Поздние вечера (Гладков) - страница 42

Когда после стольких лет я перечитывал роман, припоминая и сопоставляя свои юношеские и теперешние впечатления, я по-новому оценил мастерство, с которым написана эта глава. Нельзя не восхититься неожиданным и таким внутренне совершенно оправданным приемом художника, как тирада Безайса о Марксе, который отодвигает в сторону «Капитал» и говорит Энгельсу: «А знаешь, старина, это будет шикарно!»

У романа «По ту сторону» есть удивительное свойство: по своей лексике он кажется написанным не несколько десятилетий назад, а вчера. Представьте, что вы читаете его в первый раз, и вам почудится, что он недавно был напечатан в журнале «Юность»: его герои острят и «треплются», как герои повестей нашей молодой литературы, как современные студенты, геологи или физики, только, пожалуй, с бо́льшим вкусом. По манере думать и говорить, по целомудренной запрятанности внутреннего пафоса в притворное легкомыслие, в небрежность и в беззаботную шутку Безайс и Матвеев ближе к современной молодежи, чем герои иных произведений, написанных совсем недавно. В этом смысле паутина старомодности нигде не коснулась здания романа. К сожалению, этого нельзя сказать о многих книгах — ровесницах «По ту сторону». В чем тут причина?
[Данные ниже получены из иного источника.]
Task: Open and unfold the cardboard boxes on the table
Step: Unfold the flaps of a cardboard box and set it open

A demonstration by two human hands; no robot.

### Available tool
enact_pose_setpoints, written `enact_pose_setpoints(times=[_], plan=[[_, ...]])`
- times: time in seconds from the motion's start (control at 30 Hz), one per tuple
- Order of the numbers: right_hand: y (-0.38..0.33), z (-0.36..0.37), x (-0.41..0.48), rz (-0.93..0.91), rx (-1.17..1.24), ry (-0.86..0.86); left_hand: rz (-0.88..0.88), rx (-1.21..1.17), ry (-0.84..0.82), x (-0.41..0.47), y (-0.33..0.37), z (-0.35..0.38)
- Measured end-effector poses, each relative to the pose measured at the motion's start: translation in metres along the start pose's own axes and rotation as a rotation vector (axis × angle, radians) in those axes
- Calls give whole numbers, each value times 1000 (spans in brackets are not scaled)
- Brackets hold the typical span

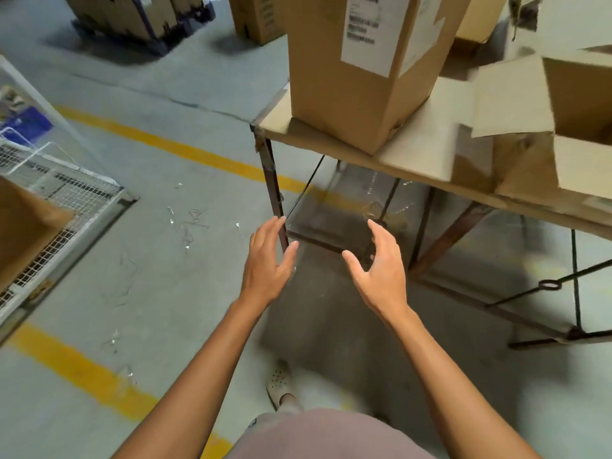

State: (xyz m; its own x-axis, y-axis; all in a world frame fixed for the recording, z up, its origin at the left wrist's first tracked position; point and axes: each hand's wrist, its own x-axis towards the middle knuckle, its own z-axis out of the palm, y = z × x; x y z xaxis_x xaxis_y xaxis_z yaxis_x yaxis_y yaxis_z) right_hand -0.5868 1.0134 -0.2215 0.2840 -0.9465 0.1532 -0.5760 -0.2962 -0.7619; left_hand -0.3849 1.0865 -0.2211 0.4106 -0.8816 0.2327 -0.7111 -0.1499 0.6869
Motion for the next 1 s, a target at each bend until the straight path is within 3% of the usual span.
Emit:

Может быть, писатель угадал и зафиксировал какие-то слагавшиеся уже тогда коренные психологические черты молодого участника революции, а не только наносные и поверхностные, меняющиеся чаще, чем мода на узкие или широкие брюки?

Еще одна замечательная черта в романе — юмор. «Многое казалось Безайсу смешным, это была его особенность» (записные книжки Виктора Кина). «Мир был покрыт пятнами смешного» (там же). Не острословие персонажей, часто делающееся утомительным в иных произведениях, а всеобъемлющая атмосфера юмора, с которой никогда не уживаются ходульность и выспренность. Правда, это и личная черта Виктора Кина, всегда ему присущая. О его тонком и изящном юморе вспоминают решительно все, сколько-нибудь близко знавшие писателя. В его манере шутить было нечто естественное и органичное, причем он никогда не был «остряком». Мало того, его раздражали люди, острившие, так сказать, специально: это казалось ему прежде всего проявлением дурного вкуса, а с дурным вкусом он никогда не мирился.

В период своей работы в Италии Кин навестил в Сорренто Алексея Максимовича Горького, которому очень нравился роман «По ту сторону», и услышал от него определение природы своего юмора — как близкого к англосаксонскому. Замечание тонкое и верное, и тут есть о чем задуматься.

Откуда у сына борисоглебского паровозного машиниста Павла Ильича Суровикина англосаксонский юмор? Но мир влияния литературы неделим: американские девушки влюбляются в Наташу Ростову, английский начинающий писатель-шахтер ночами читает Чехова, Павка Корчагин бредил Оводом, а борисоглебские и арзамасские мальчишки упивались растрепанными томами приложений к журналу «Природа и люди» и желтенькими книжечками «Универсальной библиотеки», впервые в России печатавшей Джека Лондона. Кии учился у Марка Твена и Джека Лондона, Стивенсона и Киплинга.